You are given a string of lowercase characters. A magic number M is the summation of the count of characters that occupy even positions in English alphabets and have even frequency, and the count of characters that occupy odd positions in English alphabets and have an odd frequency.

You have to return “EVEN” if M is even, otherwise return “ODD”.

For example:

If we are given a string ‘aabb’.Then we can see the frequency of a=2 and b=2. The position of ‘a’ in alphabets is 1 and the position of ‘b’ is 2. So ‘a’ has an even frequency but its position is odd, so it will not contribute to M. As ‘b’ has an even frequency and its position is also even, so M=1. Now M =1 which is odd, so we have to return “ODD”.
Detailed explanation ( Input/output format, Notes, Images )

Input Format :

The first line of input contains a single integer 'T', representing the number of test cases. The 'T' test cases follow.

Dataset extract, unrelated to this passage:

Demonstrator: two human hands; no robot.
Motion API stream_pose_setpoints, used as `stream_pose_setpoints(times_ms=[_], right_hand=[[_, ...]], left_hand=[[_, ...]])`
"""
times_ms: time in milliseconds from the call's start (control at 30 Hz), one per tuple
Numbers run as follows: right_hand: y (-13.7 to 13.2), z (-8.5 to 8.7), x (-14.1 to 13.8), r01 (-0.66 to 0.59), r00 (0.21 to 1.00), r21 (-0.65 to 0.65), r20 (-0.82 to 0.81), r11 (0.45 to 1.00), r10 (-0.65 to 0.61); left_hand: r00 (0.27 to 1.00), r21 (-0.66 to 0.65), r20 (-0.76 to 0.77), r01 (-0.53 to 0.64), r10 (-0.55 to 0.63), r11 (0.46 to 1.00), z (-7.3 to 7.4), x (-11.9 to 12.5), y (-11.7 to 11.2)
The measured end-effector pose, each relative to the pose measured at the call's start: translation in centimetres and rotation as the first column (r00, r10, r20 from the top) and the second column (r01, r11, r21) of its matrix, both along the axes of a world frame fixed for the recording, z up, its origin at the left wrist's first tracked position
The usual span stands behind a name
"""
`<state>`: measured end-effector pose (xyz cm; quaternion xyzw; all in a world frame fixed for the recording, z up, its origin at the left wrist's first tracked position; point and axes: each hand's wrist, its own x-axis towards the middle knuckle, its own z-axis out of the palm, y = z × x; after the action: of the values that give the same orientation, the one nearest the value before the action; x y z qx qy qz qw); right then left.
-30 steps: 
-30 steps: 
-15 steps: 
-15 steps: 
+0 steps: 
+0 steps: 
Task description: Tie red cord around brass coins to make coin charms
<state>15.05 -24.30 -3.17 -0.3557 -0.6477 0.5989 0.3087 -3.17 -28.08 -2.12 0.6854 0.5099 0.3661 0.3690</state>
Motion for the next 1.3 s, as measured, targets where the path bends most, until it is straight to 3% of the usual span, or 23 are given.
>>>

The first and only line of each test case contains a string 'STR'.
Output format : 
For each test case, print “EVEN” if M is even, else return “ODD” without quotes.

Note :

You don’t have to print anything, it has already been taken care of. Just implement the given function.

Constraints :

1 <= T <= 100
1 <= N <= 10 ^ 4

Time limit: 1 sec
Sample input 1 :
3
abbadef
bbbb
xyz
Sample output 1 :
EVEN
ODD
ODD
Explanation for sample output 1 :
(i) For the first string M=2 which is even.
(ii) For the second string M=1 which is odd.
(iii) For the third string M=1 which is odd.
Sample input 2 :
3
abbc
bbdddd
z
Sample output 2 :
ODD
EVEN
EVEN
Explanation for sample output 2 :
(i) For the first string M=3 which is odd.
(ii) For the second string M=2 which is even.
(iii) For the third string M=0 which is even.
Hint

Think about iterating over the whole string and find the frequency of each character.

Approaches (3)
Brute Force

We will find the frequency of all characters by iterating over the whole string 26 times. On completion of iteration if the frequency of character is odd and the position of the character is odd, increase M by 1, otherwise if the frequency of character is even and the position of the character is even, increase M by 1.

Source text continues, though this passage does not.